E a fronte di tutti questi progetti imprenditorali ormai finiti, c'è un dinamismo comprensibilmente non effervescente: solo 26 i nuovi negozi. D'altronde serve un certo eroismo per investire in un anno di pandemia. Un trend confermato sul resto della provincia (282 cessazioni, 129 nuove iscrizioni). «È il commercio al dettaglio il settore che ci preoccupa di più - osserva il direttore di Confesercenti - se escludiamo l'alimentare, il settore ha visto un calo di vendite del 13,9%. Inoltre ci sono due dinamiche negative: il potere d'acquisto dei cittadini, in flessione e l'aumento esponenziale del commercio on line, che finisce per togliere clientela ai nostri negozi». Il comparto no food soffre tutto, e in particolare quello dell'abbigliamento: «Abbiamo avuto negozi che hanno messo a saldo la merce ancora prima di Natale, riducendo così i margini. Ma è l'intera filiera a soffrire. Abbiamo agenti di commercio che stanno ora vendendo l'estate. Ma alcuni negozi hanno difficoltà ad approvvigionarsi, perché non sono in regola con i pagamenti dell'inverno. Questo causa problemi fino al livello della produzione: se i magazzini sono pieni, non si produce come al solito».

Per uscire dall'angolo, serve mettere in atto strategie diverse, spiega Cekrezi: «Anche gli imprenditori devono cambiare.
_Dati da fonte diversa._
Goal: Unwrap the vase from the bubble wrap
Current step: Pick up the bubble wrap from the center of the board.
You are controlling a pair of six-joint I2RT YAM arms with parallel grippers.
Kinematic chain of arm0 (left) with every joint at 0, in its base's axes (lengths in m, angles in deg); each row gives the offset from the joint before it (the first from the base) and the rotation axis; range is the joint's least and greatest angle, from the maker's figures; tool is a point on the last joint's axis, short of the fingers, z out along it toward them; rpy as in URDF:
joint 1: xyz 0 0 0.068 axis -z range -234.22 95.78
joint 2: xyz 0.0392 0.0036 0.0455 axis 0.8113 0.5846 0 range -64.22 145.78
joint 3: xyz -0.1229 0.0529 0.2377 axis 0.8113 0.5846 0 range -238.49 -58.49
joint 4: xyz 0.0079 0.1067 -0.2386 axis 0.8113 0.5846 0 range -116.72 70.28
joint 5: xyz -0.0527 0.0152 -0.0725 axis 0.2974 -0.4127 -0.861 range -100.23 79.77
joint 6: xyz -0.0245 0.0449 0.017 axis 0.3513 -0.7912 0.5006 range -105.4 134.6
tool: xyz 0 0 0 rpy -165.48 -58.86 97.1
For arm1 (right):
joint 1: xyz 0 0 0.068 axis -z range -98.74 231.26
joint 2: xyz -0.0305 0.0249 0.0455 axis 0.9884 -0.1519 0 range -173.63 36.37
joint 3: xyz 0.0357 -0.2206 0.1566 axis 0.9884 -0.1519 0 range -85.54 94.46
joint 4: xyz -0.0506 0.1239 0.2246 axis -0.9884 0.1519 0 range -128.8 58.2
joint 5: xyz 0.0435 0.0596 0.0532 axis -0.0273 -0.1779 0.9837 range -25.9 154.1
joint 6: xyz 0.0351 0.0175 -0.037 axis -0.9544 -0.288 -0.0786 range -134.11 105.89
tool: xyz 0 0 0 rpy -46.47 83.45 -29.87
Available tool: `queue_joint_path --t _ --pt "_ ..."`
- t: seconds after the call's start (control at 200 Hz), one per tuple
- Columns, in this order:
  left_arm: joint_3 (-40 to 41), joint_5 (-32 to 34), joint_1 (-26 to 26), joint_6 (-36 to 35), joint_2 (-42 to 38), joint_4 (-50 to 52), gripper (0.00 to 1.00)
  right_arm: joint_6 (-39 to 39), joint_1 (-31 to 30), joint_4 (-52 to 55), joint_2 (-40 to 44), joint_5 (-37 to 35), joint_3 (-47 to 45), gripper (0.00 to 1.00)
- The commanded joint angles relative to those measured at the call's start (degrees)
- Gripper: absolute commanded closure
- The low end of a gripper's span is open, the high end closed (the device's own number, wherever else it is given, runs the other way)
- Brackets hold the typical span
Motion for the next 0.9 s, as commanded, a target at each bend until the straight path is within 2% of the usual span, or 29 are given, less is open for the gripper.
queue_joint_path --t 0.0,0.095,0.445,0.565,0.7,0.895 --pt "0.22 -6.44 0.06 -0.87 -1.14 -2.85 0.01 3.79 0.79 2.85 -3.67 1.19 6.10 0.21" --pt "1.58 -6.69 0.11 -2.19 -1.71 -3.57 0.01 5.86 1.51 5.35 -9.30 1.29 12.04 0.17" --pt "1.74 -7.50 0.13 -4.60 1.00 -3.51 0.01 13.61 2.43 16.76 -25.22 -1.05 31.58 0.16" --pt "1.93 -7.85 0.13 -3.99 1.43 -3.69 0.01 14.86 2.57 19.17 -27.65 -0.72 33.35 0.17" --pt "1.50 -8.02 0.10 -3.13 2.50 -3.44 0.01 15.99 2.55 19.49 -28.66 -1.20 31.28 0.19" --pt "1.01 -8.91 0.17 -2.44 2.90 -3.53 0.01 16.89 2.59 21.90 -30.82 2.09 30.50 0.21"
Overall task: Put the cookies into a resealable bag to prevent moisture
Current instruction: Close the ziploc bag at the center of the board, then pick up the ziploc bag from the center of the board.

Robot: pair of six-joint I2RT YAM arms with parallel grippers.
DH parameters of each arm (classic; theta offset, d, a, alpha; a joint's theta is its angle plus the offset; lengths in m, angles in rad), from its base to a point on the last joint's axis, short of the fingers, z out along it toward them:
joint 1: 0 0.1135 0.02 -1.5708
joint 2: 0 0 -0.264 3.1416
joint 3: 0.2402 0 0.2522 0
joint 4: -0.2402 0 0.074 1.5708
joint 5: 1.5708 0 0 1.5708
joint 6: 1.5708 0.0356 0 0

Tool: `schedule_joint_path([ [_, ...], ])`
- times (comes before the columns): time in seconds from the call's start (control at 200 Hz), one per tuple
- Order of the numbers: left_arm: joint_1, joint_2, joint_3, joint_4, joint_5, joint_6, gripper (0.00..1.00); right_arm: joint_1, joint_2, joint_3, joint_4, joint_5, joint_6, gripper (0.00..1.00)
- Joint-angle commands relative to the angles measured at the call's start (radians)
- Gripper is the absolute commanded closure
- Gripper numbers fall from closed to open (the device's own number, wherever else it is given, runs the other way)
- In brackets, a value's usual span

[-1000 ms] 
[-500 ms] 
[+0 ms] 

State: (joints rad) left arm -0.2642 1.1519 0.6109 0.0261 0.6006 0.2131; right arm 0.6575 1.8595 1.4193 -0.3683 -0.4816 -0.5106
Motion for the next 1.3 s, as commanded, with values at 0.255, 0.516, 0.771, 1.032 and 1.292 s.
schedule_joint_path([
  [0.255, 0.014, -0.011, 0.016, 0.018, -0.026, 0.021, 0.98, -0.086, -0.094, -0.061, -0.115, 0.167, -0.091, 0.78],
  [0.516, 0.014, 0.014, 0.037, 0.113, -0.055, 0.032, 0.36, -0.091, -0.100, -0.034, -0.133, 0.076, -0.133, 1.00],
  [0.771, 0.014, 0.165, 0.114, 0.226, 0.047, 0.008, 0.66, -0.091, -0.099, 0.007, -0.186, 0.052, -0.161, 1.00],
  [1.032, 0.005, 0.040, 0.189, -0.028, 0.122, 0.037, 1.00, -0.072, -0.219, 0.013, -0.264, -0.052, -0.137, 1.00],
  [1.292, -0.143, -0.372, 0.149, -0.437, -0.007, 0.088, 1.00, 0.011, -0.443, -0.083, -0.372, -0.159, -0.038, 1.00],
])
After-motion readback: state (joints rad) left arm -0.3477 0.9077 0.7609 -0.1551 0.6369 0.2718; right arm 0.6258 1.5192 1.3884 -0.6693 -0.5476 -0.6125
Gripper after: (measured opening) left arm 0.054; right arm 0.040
Serve sensibilizzare la clientela sull'importanza di sostenere l'imprenditoria locale, serve che il commercio di prossimità si trasformi, magari come punto d'appoggio per l'acquisto on line e il ritiro in negozio, dove la professionalità del venditore può aiutare, magari con orari che vadano più incontro alle persone: se la gente lavora fino alle 17, forse conviene immaginare di tenere aperto dalle 17 alle 21». Idee messe sul tavolo, insomma. A sostegno di una categoria già provata e chiamata a ripensarsi un'altra volta.

Turismo.

Quanto al settore ricettivo - alberghi e strutture simili - in proporzione c'è meno movimento. In città sono rimaste 47 le aziende registrate, anche se calano quelle attive (da 42 a 39). Non si registrano a Trento cessazioni, mentre una nuova azienda ha chiesto l'iscrizione. Segno che anche in un anno di Covid c'è chi si impone di credere che torneremo ad essere un mondo accogliente, dove sarà bello muoversi. A livello provinciale, anzi, sono 10 le aziende che hanno chiesto una nuova iscrizione (mentre 31 sono quelle che hanno cessato l'attività). Anche se il dubbio che ci sia un'onda lunga rimane. Un dato su tutti lo fa temere: la maggior parte delle cessazioni risale all'ultimo trimestre del 2020.
Ristorazione. Questo è il settore che tiene meglio. Anzi, il saldo tra aziende attive tra 2019 e 2020 in città è persino positivo (si è passati da 532 a 540). Anche a livello provinciale il comparto tutto sommato tiene: si è passati dalle 2.777 aziende attive alle 2.751 di fine 2020, con una flessione minima. Quanto alle chiusure, in città sono state 38 (con 17 nuove iscrizioni), mentre in provincia siamo a quota 198 (con 82 nuove iscrizioni). «La ristorazione tiene abbastanza bene, è vero - conferma Confesercenti - hanno chiuso di fatto le start up, le aziende cioè che avevano aperto immediatamente prima dell'inizio della pandemia. Erano le più fragili e spesso non hanno retto. Le altre hanno tenuto».